● Task
Could you please output only the lines from the one holding "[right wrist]" through the end of the listing below, exactly as written and without pictures?

-------- Dataset section --------

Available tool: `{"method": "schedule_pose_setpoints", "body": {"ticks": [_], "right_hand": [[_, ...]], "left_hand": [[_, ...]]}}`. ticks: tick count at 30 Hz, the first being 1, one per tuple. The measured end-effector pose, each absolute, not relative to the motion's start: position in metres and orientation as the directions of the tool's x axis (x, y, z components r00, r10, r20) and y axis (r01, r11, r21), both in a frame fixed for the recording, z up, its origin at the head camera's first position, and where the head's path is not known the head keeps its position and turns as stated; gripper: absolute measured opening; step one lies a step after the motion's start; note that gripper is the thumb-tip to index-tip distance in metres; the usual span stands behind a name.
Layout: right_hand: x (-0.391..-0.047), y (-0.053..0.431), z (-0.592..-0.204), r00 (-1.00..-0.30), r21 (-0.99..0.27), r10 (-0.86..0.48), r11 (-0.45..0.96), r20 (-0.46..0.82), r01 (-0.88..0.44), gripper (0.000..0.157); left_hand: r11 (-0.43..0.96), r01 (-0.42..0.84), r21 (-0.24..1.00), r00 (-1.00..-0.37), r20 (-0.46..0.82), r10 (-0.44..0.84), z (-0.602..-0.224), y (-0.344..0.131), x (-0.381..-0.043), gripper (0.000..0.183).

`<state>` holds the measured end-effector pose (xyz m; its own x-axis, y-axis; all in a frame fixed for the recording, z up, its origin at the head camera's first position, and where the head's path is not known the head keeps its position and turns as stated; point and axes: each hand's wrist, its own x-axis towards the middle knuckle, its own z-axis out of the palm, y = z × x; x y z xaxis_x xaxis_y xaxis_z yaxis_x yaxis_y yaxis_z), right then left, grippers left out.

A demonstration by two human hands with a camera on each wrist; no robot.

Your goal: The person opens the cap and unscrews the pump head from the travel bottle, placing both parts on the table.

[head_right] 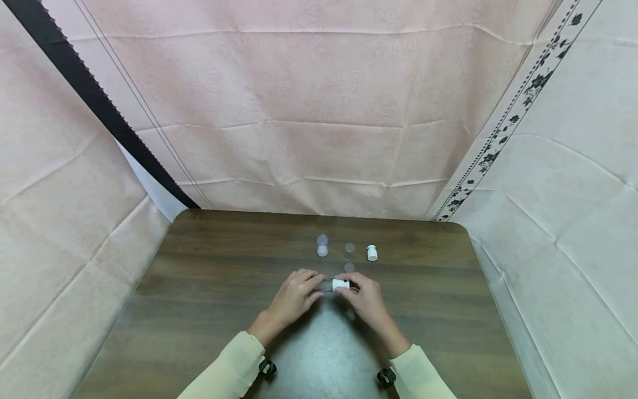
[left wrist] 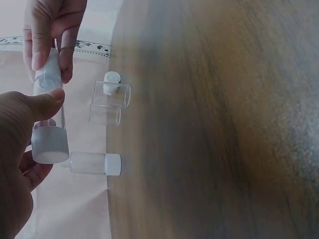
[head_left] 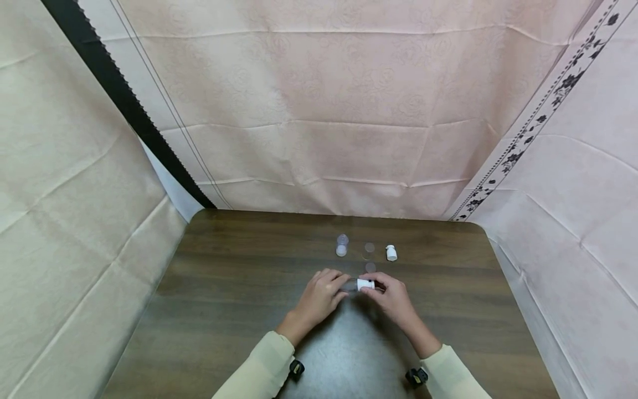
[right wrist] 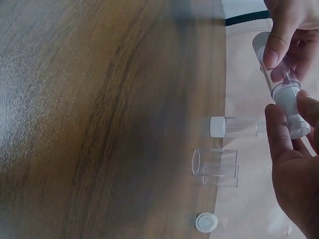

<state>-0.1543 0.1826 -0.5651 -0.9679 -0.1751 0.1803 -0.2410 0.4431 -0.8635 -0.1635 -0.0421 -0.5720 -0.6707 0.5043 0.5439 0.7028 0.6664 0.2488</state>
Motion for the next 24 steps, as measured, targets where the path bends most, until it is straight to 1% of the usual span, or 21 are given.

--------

● Answer to this task
[right wrist] 

<state>-0.1543 0.1826 -0.5651 -0.9679 -0.1751 0.1803 -0.2410 0.4431 -0.8635 -0.1635 -0.0421 -0.5720 -0.6707 0.5043 0.5439 0.7028 0.6664 0.2488</state>
Motion for the next 24 steps, as measured, targets where the path bends most, until it is straight to 1% of the usual span, or 21 are given.

No further work remains on the exercise.